### TASK TO COMPLETE
Below are records; count the lines in them that hold "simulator" and give only the count.

(Source records)
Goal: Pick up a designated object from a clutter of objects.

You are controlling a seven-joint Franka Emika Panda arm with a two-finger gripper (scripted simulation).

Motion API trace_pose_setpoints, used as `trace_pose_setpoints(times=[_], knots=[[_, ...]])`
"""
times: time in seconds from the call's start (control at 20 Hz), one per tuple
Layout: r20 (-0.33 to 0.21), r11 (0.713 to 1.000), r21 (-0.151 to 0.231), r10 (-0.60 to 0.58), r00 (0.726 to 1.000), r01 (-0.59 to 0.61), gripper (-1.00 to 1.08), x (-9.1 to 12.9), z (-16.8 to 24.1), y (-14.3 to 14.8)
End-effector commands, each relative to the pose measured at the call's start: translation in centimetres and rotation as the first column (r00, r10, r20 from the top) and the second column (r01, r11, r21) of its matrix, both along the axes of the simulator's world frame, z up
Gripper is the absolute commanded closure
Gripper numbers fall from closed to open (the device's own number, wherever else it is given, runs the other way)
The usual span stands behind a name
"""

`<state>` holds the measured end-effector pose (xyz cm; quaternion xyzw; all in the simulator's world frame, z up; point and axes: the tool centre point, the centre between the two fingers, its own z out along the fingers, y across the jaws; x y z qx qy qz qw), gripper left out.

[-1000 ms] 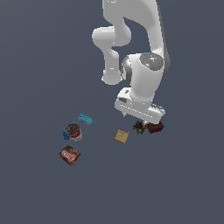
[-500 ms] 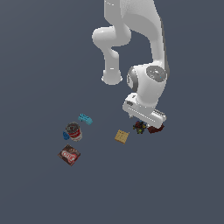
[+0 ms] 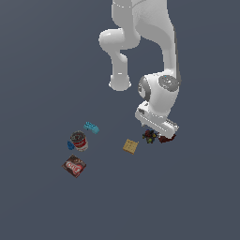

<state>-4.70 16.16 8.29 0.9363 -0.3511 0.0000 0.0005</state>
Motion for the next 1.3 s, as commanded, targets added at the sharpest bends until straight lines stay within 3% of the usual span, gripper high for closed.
trace_pose_setpoints(times=[0.0, 1.1, 1.15, 1.25], knots=[[0.000, 1.000, 0.001, -0.010, 1.000, 0.010, -0.92, -0.2, -0.3, 0.2], [0.000, 1.000, 0.001, -0.012, 1.000, 0.012, -0.92, -0.2, -5.3, 0.2], [0.000, 1.000, 0.001, -0.012, 1.000, 0.012, 1.08, -0.2, -5.3, 0.2], [0.000, 1.000, 0.001, -0.012, 1.000, 0.012, 1.08, -0.2, -5.3, 0.2]])
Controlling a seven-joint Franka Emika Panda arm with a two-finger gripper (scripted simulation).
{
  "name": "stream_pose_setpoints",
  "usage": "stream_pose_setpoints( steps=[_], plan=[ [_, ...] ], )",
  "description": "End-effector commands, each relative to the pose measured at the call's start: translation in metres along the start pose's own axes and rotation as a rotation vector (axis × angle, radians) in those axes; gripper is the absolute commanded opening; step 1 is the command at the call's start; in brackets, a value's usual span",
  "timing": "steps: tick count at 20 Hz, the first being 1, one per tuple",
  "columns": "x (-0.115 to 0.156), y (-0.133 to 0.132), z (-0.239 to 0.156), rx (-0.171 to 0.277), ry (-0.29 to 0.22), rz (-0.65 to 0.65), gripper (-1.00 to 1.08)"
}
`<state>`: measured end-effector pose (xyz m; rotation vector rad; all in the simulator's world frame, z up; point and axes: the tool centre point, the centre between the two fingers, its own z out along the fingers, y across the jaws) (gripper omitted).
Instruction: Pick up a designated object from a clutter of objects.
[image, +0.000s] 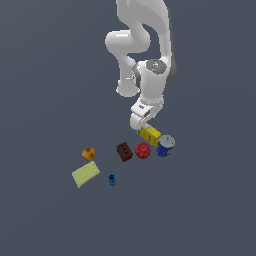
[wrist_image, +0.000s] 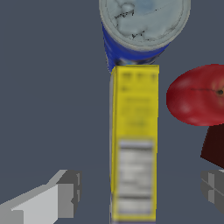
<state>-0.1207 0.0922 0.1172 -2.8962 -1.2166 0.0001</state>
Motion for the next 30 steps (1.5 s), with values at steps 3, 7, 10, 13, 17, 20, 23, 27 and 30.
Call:
stream_pose_setpoints(
  steps=[3, 7, 10, 13, 17, 20, 23, 27, 30],
  plan=[
    [-0.001, -0.001, 0.011, 0.001, 0.0, -0.001, 1.0],
    [-0.001, -0.001, 0.028, 0.001, 0.0, -0.003, 1.0],
    [-0.001, -0.001, 0.039, 0.001, 0.001, -0.004, 1.0],
    [-0.001, -0.001, 0.046, 0.001, 0.0, -0.005, 1.0],
    [-0.001, -0.001, 0.049, 0.0, 0.0, -0.005, 1.0],
    [0.0, -0.001, 0.048, 0.0, 0.0, -0.005, 1.0],
    [0.0, -0.001, 0.048, 0.0, 0.0, -0.005, -1.0],
    [0.0, -0.001, 0.048, 0.0, 0.0, -0.005, -1.0],
    [0.0, -0.001, 0.048, 0.0, 0.0, -0.005, -1.0]
  ],
)
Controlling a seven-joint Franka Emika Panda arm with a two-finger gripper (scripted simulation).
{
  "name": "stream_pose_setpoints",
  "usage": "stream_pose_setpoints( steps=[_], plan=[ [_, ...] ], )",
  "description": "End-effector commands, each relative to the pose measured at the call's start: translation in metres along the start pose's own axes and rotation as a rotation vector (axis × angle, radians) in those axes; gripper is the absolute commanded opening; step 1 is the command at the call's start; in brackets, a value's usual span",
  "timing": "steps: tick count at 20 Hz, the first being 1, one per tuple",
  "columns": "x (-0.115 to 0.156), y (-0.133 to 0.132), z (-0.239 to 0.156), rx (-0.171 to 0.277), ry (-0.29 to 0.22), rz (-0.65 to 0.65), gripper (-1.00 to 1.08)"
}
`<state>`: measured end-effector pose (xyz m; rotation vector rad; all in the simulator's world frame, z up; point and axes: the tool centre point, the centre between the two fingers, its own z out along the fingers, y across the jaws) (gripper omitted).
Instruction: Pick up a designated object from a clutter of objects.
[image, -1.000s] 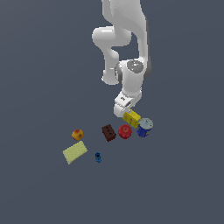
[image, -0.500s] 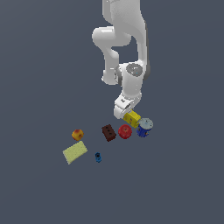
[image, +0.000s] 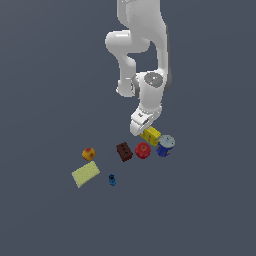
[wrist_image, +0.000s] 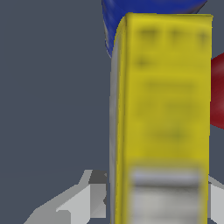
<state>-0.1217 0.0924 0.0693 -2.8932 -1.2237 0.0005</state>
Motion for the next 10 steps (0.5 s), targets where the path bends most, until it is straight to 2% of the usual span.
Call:
stream_pose_setpoints(
  steps=[1, 10],
  plan=[
    [0.0, 0.0, 0.0, 0.0, 0.0, 0.0, -1.0],
    [0.002, -0.001, -0.017, 0.0, 0.0, 0.0, -1.0]
  ],
)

### RESULT OF THE TASK
4